Now, in case you haven’t noticed, women are different than us. Sometimes it’s like they’re from an entire other planet, and they speak a different language. But understanding women isn’t really that difficult; it’s just different. It basically requires you to understand the two basic ways in which women think differently than us.
1.How Women Get Their Way
Women don’t influence others the same way men do. They can’t. They’re weaker than we are physically, and for this reason, many men (and some women) assume this means that they can easily overpower a woman through intimidation. This means that if a woman wants to get her way, she has to resort to other methods. The most common of these is through the manipulation of people’s emotions (i.e., drama).
For example, when a woman gets mad at you when you don’t do what she wants, claiming that you “made her mad,” did you really make her mad? No. She’s a grown woman, and she’s in control of your emotions. But men are real suckers for drama because they believe that they are responsible for a woman’s emotional states. They do things (or don’t do them) to avoid “making” a woman feel sad, upset, jealous, angry, pouty, insecure, stupid or some other dramatic emotional state.
It’s really kind of funny when you think about it. A woman can literally overpower a man using drama, and who can blame them? It’s been their only option for a very long time. They’re not only physically weaker, but for thousands of years, they’ve been deprived of the positions of authority and forced to resort to more unconventional ways of asserting power over men. And as I’m sure you’ve noticed, they’ve gotten this down to a science.
Now let’s clear something up before we continue: There’s really nothing wrong with manipulating people or with using drama to do it. We ALL use manipulation to get what we want. Some people call it inspiration or influence. But in any case, we’re never forcing the person to respond to us.

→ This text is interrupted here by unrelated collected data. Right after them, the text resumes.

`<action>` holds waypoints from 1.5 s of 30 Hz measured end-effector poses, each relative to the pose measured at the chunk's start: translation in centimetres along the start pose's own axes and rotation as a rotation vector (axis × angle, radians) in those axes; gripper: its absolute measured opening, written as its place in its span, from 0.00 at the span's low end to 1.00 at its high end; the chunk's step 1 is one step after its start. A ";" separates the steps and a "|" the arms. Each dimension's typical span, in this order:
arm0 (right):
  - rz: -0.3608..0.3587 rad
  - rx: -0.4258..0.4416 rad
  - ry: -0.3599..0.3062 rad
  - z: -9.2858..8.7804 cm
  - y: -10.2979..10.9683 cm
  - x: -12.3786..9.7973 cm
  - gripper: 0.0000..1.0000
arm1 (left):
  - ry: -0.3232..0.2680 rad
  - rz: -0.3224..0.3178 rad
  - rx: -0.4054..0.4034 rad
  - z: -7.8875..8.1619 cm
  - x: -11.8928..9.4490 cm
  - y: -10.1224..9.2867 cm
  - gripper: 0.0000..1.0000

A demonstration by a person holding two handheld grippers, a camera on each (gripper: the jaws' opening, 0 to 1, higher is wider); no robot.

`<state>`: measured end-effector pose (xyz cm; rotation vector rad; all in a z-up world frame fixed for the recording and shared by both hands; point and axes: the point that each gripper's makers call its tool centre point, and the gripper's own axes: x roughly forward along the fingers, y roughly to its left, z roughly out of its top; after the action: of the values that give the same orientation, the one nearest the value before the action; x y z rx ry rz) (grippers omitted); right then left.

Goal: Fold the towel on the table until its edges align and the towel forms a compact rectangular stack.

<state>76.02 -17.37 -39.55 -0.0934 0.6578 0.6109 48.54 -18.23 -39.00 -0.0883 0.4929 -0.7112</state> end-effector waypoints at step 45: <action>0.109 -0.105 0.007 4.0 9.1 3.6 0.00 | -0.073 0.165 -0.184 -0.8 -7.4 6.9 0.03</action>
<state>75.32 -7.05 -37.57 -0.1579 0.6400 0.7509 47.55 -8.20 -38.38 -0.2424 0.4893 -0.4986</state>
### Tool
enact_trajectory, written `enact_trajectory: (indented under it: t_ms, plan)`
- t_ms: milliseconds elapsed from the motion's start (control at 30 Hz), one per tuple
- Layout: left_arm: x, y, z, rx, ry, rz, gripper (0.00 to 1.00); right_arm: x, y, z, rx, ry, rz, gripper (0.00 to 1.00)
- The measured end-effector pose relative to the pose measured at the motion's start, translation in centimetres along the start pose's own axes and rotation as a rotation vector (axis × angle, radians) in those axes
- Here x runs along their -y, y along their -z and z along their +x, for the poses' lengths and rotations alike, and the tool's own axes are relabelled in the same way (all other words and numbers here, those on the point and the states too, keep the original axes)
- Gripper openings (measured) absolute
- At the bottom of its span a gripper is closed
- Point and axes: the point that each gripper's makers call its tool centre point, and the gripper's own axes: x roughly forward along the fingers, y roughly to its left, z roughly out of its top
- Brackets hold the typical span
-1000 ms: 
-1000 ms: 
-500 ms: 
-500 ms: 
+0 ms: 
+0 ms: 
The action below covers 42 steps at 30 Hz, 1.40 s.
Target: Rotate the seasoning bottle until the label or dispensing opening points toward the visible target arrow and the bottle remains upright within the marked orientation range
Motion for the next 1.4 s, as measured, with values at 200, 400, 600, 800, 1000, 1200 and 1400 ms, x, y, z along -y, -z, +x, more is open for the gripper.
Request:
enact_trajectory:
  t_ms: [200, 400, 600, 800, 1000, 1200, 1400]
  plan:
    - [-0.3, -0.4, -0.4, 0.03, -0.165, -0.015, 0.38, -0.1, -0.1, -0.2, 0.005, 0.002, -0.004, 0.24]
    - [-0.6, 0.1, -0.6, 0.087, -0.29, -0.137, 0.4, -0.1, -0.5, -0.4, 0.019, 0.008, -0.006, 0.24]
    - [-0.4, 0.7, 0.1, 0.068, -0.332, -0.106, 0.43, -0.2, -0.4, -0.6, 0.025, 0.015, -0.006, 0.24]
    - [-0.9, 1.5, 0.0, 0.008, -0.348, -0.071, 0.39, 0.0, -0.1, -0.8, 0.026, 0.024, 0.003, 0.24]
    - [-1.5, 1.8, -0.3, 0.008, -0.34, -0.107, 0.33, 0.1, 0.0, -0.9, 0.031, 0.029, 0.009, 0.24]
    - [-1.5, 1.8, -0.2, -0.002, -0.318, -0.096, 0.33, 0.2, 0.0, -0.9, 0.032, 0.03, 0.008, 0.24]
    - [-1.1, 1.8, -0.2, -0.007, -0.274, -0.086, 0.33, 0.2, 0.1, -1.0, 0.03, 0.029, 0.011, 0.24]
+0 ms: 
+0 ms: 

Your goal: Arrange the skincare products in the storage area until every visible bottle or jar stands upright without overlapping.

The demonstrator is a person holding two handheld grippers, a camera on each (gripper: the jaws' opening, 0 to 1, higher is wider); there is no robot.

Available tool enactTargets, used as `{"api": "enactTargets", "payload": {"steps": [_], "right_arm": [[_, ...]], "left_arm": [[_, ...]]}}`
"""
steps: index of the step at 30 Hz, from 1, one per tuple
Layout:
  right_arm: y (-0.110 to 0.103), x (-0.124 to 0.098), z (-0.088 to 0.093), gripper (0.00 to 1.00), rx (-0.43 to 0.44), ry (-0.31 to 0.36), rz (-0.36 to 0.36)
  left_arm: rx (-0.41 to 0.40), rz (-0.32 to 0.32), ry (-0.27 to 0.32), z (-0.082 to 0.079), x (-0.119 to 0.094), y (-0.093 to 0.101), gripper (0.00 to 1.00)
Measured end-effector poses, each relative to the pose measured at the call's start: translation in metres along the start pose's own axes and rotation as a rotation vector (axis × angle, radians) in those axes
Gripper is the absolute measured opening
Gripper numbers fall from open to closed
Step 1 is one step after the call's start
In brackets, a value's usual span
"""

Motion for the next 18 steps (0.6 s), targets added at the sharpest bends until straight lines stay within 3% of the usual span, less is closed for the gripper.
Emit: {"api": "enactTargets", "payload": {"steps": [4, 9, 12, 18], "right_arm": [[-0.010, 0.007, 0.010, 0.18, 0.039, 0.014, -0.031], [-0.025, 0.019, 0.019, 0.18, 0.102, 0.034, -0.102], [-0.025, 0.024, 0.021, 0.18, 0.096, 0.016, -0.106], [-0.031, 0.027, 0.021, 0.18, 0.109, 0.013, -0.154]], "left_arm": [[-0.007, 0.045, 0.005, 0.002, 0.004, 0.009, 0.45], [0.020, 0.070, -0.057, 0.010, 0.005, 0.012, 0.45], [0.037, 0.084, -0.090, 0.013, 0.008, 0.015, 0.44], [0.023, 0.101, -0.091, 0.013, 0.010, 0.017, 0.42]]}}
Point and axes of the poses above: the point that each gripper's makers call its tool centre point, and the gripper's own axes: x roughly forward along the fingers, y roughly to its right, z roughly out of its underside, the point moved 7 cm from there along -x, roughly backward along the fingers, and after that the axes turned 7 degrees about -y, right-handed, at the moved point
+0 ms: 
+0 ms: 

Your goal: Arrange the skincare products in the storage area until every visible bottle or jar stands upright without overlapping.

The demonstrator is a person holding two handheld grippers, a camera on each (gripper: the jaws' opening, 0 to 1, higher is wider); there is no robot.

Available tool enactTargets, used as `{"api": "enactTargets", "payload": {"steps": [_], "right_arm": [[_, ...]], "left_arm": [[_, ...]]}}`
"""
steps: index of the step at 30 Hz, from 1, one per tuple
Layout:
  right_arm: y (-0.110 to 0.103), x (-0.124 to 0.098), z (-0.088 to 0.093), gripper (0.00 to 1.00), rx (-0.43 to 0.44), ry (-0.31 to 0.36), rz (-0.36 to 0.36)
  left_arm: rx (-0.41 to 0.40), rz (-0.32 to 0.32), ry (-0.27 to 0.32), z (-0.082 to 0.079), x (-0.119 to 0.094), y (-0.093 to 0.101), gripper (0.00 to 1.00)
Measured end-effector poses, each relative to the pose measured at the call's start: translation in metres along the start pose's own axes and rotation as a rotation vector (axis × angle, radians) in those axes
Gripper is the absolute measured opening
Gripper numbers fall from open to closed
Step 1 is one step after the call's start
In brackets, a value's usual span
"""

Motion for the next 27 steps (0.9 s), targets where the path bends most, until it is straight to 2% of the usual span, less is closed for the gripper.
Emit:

In fact, men are more likely to use intimidation to get what they want, which is much more forceful than drama. So there’s no point in hating women for using drama to get what they want. Instead, we’re going to use this knowledge to increase your options for getting better results in your interactions with women.
And that begins with understanding this: You’re never going to find a woman who is “drama-free”; there’s no such thing. Women are addicted to drama because it’s a means of getting what they want. What you have to do as a man is learn how to deal with drama and keep women from using it to overpower you. Believe it or not, that’s exactly what women really want from a man.
2. How Women Process Attraction
If that last statement puzzled you, understanding how women process attraction will clear up the confusion. This begins with understanding the one thing about women that most men have completely backwards: what women really want in a man.
First, if you’ve been asking women for advice on dating, that’s got to stop right now because you’re just going to drive yourself crazy. You might have already figured this one out.
Here’s the bottom line:
Have you ever wondered why it doesn’t seem that women know what they want from a relationship with a man? They tell you they want a nice man with good manners who knows how to treat a lady and who loves his mother. A man who’s sensitive and responsible and who opens the door for them, tells them how beautiful they are and is a great friend.
But then...
They fall madly in love with men who are unrefined, obnoxious, cocky, a bit childish and who you just look at and wonder:
“What the hell does that guy have going for him?”
Meanwhile, here you are being the nice man with good manners who knows how to treat a lady and who loves his mother. A man who’s sensitive and responsible and who opens the door for her, tells her how beautiful she is and is a great friend.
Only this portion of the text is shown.